Mathematician takes a turn in the laboratory
Despite growing up in a medical family whose dinner table talk often revolved around strange diseases and interesting bodily quirks, Julie Simons’ first love wasn’t biology. In high school, the UW–Madison mathematics graduate student became captivated by geometry. As an undergraduate at the University of California, Berkeley, she majored in math and minored in statistics. And upon graduating, she did an internship in cryptography and code breaking.
Julie Simons, graduate mathematics student, uses a computer inside her office in Van Vleck Hall. Simons is conducting research that studies the behavior of E. coli bacteria.
Photo: Bryce Richter
Biology always interested her, though, and after joining BACTER, a UW–Madison training program in computational biology, in 2005, Simons finally got a chance to try it out. On the first day of three months of study in the laboratory of Oxford University biochemistry professor, Judy Armitage, things changed. “Judy turned to me and said, ‘Would you fancy doing a bit of lab work?’ and I said, ‘Sure,’” recalls Simons. “I’d been hoping to get into the lab, but I didn’t know if it would be possible, since I had (very little) experience.
“I was just fortunate that people wanted me to get into the lab, break some things and do my best,” she laughs.
All joking aside, Simons is now wielding a powerful combination of mathematical and experimental techniques to understand one of microbiology’s most enduring questions: What controls the growth patterns that arise as bacteria sense and swim toward needed substrates in the environment, and away from harmful ones?

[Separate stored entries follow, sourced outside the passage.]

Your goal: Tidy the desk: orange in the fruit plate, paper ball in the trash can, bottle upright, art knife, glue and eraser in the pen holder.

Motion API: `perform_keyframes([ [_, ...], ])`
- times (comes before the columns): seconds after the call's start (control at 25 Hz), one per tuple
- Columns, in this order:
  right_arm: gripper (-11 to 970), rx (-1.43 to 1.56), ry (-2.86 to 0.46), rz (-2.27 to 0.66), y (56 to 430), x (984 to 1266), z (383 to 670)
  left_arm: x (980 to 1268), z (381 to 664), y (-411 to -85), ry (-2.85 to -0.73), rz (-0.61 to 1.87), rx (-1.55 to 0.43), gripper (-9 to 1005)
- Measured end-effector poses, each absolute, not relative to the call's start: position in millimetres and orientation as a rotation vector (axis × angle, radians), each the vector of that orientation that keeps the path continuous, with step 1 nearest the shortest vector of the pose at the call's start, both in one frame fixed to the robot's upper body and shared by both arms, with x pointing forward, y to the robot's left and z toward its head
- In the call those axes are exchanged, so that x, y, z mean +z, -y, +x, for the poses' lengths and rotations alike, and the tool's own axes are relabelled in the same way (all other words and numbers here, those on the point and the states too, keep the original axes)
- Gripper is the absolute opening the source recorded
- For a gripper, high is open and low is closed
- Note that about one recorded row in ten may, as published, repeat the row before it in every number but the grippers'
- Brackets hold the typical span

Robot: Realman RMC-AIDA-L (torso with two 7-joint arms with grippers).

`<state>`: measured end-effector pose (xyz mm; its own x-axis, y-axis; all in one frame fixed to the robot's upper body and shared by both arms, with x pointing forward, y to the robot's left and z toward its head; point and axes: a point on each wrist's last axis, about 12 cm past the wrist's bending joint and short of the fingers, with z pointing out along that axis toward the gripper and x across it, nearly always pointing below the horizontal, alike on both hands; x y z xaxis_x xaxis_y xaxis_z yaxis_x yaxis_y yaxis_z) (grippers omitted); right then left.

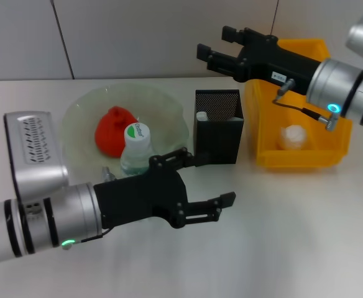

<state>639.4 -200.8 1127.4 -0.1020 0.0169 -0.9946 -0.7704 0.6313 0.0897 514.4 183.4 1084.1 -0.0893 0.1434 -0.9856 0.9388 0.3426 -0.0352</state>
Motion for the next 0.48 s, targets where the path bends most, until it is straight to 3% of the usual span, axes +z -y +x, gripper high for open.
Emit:
perform_keyframes([
  [0.48,774,0.803,-1.394,-0.742,245,1135,601,1089,510,-212,-1.492,1.012,-0.937,843],
])
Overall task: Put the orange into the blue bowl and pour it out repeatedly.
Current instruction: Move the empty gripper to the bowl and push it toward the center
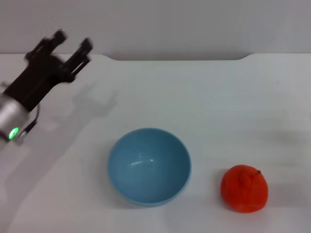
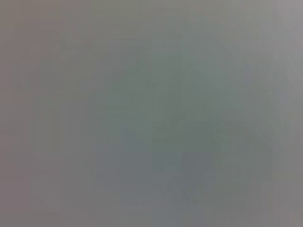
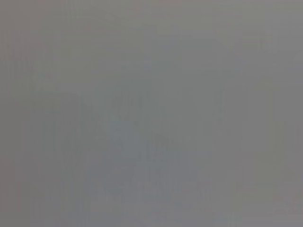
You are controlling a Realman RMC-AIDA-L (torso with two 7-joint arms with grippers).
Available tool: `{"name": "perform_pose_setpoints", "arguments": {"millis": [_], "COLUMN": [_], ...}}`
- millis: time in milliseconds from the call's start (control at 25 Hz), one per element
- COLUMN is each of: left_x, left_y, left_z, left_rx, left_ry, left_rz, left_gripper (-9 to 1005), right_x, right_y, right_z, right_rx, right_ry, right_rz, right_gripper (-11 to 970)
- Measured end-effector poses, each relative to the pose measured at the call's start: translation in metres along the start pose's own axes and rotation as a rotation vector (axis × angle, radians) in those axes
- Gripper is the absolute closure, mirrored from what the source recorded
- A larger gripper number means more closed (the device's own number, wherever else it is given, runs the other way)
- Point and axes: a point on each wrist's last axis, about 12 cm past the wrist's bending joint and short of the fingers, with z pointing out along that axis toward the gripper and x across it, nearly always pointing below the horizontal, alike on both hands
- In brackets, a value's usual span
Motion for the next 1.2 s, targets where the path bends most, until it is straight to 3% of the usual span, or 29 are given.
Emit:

This process, called chemotaxis, has been studied extensively in E. coli; in fact, the dense rings of cells that E. coli produces as it swarms toward sugars, amino acids and other attractants are considered the model for microbes generally.

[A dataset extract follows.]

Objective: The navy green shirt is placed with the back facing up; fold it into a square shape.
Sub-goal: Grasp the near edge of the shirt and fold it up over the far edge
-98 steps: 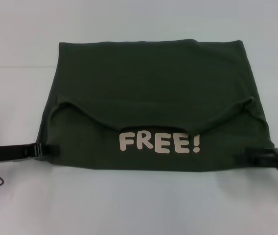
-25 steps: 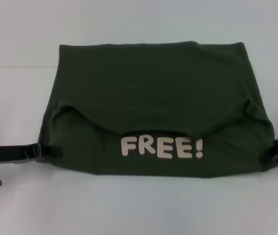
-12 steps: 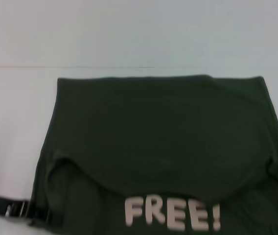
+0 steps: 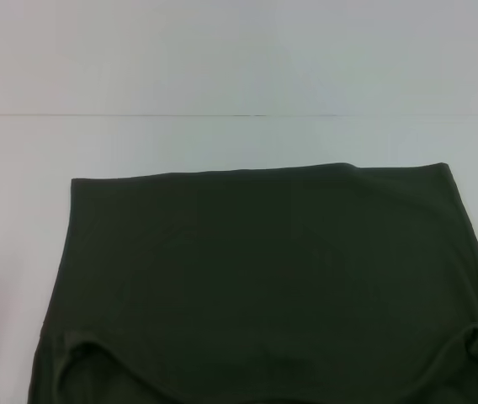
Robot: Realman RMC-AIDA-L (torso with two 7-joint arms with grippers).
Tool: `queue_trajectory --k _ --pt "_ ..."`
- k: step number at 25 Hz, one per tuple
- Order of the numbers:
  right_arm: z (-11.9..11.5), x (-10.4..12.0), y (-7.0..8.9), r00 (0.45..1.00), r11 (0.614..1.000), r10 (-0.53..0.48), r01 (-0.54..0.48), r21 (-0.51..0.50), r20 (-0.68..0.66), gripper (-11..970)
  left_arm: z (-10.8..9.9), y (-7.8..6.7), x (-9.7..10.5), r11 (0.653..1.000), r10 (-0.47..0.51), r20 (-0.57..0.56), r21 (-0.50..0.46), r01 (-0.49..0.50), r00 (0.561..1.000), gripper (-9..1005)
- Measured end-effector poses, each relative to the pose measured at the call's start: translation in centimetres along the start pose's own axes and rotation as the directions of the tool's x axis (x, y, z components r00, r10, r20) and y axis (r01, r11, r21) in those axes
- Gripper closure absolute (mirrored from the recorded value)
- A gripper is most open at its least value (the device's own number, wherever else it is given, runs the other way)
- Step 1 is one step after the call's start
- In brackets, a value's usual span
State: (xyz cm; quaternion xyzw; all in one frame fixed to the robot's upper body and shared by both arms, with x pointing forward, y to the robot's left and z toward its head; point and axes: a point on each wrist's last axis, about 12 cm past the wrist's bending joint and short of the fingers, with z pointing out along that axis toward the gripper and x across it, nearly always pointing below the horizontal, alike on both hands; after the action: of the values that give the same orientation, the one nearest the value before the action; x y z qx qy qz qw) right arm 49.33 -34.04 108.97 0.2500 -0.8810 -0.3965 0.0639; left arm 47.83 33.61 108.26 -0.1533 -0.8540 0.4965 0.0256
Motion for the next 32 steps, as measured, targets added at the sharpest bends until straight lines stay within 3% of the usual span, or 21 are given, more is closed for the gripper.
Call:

Armitage is questioning, however, whether E. coli’s behavior really is so typical. Chemotaxis in the bacterium she studies, Rhodobacter sphaeroides, creates a very different pattern of cells — much more diffuse, and often lacking in distinct rings or bands. Why this puzzling disparity exists is the problem that Simons and her adviser, mathematics professor Paul Milewski, are now helping untangle with math.
Why mathematics? Simons explains that while the Armitage lab has thoroughly described the chemotactic pathways in Rhodobacter’s cells, the behavior of populations has proven much harder to grasp experimentally.
“At the population level, they can take pictures to record how far bacteria swarm and swim in different environments, but without any other sort of tool, this doesn’t tell you much about the biology,” says Simons. “So that’s where we thought the math could come in.”
How to model the collective response of a population without describing the complexity of each individual’s behavior is a classic mathematical problem. But the work has practical implications, as well. Because Rhodobacter can convert cadmium, uranium and other heavy metals into less toxic forms, bioengineers are eyeing it as a possible bioremediation tool.
Before this can happen, however, a better understanding of Rhodobacter’s natural chemotactic behavior is needed, says Simons. For instance, does its lack of distinct chemotactic rings signal that Rhodobacter doesn’t sense its environment as effectively as E. coli? Or is its response somehow more evolved, given its more complex suite of chemoreceptors? And which environments produce optimal growth and spreading in Rhodobacter anyway? While the questions sound basic, “these are things biologists just don’t know right now,” says Simons.
To get at the answers, Simons employs partial differential equations, known as Keller-Segel equations, which model the average behavior of a certain density of cells. Included in the models are terms for describing the diffusion of a chemoattractant, the cells’ motion toward the attractant (chemotaxis), and their consumption and growth on it — all derived from Simons’ experiments in the lab.
Growth, consumption and chemotaxis terms have been included in these models before, but what sets Simons’ approach apart is how it probes their interplay. As bacteria consume an attractant such as glucose, for example, they constantly alter its local concentration — a change that, in turn, affects their chemotactic response. Thus, by quantifying these interactions, Simons can describe the precise environment that bacteria experience at any spatial location in an agar plate, and gain a more realistic picture of the optimal conditions for spreading and growth.
Although she’s still refining the models, preliminary results suggest that growth and bacterial movement reach their optima at the very same attractant concentration in both E. coli and Rhodobacter — despite the different chemotactic patterns these microbes display.
“This makes sense from an evolutionary standpoint,” says Simons, “because if you assume organisms are optimally evolved to take advantage of resources, it wouldn’t make sense for them to move past their place of maximal growth — that would be a waste of energy.” She adds that you wouldn’t expect them to stop swimming before reaching this point, either.
Before she stands firm behind her results, though, Simons may return to the lab to strengthen her models with more experimental data. So, does this mean she’ll be making lab work a habit?
“I’m glad I’ve gotten the chance to work in the lab,” she says. “It has given me a real appreciation for experimental biology, how hard it is, and how much patience it takes.” But in the future, she laughs, “I’m happy to let the biologists do their jobs.”